Copy the complete listing exactly as shown.

+++

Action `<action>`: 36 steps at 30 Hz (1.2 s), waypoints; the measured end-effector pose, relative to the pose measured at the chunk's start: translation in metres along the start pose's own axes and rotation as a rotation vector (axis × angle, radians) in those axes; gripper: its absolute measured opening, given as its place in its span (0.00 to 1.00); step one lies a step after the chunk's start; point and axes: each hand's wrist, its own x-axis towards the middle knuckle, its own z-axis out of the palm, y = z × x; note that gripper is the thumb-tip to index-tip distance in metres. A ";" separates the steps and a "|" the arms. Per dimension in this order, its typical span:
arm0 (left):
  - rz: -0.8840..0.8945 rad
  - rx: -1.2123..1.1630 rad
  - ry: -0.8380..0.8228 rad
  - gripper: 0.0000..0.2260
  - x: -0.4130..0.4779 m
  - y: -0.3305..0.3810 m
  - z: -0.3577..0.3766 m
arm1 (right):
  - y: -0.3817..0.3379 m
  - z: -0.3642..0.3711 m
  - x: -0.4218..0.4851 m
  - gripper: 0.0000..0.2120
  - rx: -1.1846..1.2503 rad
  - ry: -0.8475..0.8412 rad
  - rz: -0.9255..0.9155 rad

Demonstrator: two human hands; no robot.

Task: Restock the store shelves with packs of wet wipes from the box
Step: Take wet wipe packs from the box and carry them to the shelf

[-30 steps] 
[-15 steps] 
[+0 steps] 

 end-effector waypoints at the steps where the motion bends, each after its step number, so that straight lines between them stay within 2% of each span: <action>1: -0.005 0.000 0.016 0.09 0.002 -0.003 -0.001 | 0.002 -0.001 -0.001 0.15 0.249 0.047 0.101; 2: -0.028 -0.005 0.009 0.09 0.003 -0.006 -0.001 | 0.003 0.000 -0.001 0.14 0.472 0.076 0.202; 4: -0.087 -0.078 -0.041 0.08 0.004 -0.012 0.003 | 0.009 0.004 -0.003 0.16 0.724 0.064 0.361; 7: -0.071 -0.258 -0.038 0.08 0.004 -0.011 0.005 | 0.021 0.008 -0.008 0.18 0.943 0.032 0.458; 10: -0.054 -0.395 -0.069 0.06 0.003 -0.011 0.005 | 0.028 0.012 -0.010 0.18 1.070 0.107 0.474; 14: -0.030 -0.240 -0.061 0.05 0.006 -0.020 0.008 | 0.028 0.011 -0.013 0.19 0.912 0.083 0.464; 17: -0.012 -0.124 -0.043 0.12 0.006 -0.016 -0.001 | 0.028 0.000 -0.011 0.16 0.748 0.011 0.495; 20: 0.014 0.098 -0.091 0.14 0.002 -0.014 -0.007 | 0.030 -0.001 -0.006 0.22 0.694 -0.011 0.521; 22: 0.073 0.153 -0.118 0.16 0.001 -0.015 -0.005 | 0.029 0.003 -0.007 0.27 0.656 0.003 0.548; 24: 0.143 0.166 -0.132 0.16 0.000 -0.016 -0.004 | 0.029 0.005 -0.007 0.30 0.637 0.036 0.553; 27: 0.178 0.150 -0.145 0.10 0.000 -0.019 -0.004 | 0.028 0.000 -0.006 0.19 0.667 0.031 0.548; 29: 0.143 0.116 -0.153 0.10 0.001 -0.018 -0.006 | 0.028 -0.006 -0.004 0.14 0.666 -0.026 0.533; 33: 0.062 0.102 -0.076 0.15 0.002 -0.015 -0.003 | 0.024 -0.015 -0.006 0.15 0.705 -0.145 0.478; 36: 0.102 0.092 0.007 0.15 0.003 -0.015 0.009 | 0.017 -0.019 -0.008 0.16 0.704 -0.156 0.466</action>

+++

Response to this exercise
Action `<action>`: 36 steps at 30 Hz (1.2 s), waypoints; the measured end-effector pose, relative to the pose measured at the chunk's start: translation in metres along the start pose's own axes and rotation as a rotation vector (axis × angle, radians) in those axes; gripper: its absolute measured opening, given as its place in its span (0.00 to 1.00); step one lies a step after the chunk's start; point and axes: each hand's wrist, its own x-axis towards the middle knuckle, its own z-axis out of the palm, y = z × x; note that gripper is the thumb-tip to index-tip distance in metres. A ";" separates the steps and a "|" the arms. Per dimension in this order, its typical span:
arm0 (left):
  - rz: -0.8840..0.8945 rad
  - rx: -1.2123..1.1630 rad
  - ry: -0.8380..0.8228 rad
  - gripper: 0.0000..0.2260
  - x: -0.4130..0.4779 m
  - y: -0.3305..0.3810 m
  - z: -0.3577..0.3766 m
arm1 (right):
  - y: -0.3817..0.3379 m
  - z: -0.3642..0.3711 m
  - x: -0.4218..0.4851 m
  - gripper: 0.0000..0.2120
  - rx: -1.1846..1.2503 rad
  - ry: -0.8475..0.8412 rad
  - rz: -0.9255..0.9155 rad

Demonstrator: two human hands; no robot.

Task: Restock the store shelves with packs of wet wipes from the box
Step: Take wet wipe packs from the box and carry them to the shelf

[-30 steps] 
[-15 steps] 
[+0 steps] 

 end-effector waypoints at the steps where the motion bends, each after its step number, so that straight lines between them stay within 2% of each span: <action>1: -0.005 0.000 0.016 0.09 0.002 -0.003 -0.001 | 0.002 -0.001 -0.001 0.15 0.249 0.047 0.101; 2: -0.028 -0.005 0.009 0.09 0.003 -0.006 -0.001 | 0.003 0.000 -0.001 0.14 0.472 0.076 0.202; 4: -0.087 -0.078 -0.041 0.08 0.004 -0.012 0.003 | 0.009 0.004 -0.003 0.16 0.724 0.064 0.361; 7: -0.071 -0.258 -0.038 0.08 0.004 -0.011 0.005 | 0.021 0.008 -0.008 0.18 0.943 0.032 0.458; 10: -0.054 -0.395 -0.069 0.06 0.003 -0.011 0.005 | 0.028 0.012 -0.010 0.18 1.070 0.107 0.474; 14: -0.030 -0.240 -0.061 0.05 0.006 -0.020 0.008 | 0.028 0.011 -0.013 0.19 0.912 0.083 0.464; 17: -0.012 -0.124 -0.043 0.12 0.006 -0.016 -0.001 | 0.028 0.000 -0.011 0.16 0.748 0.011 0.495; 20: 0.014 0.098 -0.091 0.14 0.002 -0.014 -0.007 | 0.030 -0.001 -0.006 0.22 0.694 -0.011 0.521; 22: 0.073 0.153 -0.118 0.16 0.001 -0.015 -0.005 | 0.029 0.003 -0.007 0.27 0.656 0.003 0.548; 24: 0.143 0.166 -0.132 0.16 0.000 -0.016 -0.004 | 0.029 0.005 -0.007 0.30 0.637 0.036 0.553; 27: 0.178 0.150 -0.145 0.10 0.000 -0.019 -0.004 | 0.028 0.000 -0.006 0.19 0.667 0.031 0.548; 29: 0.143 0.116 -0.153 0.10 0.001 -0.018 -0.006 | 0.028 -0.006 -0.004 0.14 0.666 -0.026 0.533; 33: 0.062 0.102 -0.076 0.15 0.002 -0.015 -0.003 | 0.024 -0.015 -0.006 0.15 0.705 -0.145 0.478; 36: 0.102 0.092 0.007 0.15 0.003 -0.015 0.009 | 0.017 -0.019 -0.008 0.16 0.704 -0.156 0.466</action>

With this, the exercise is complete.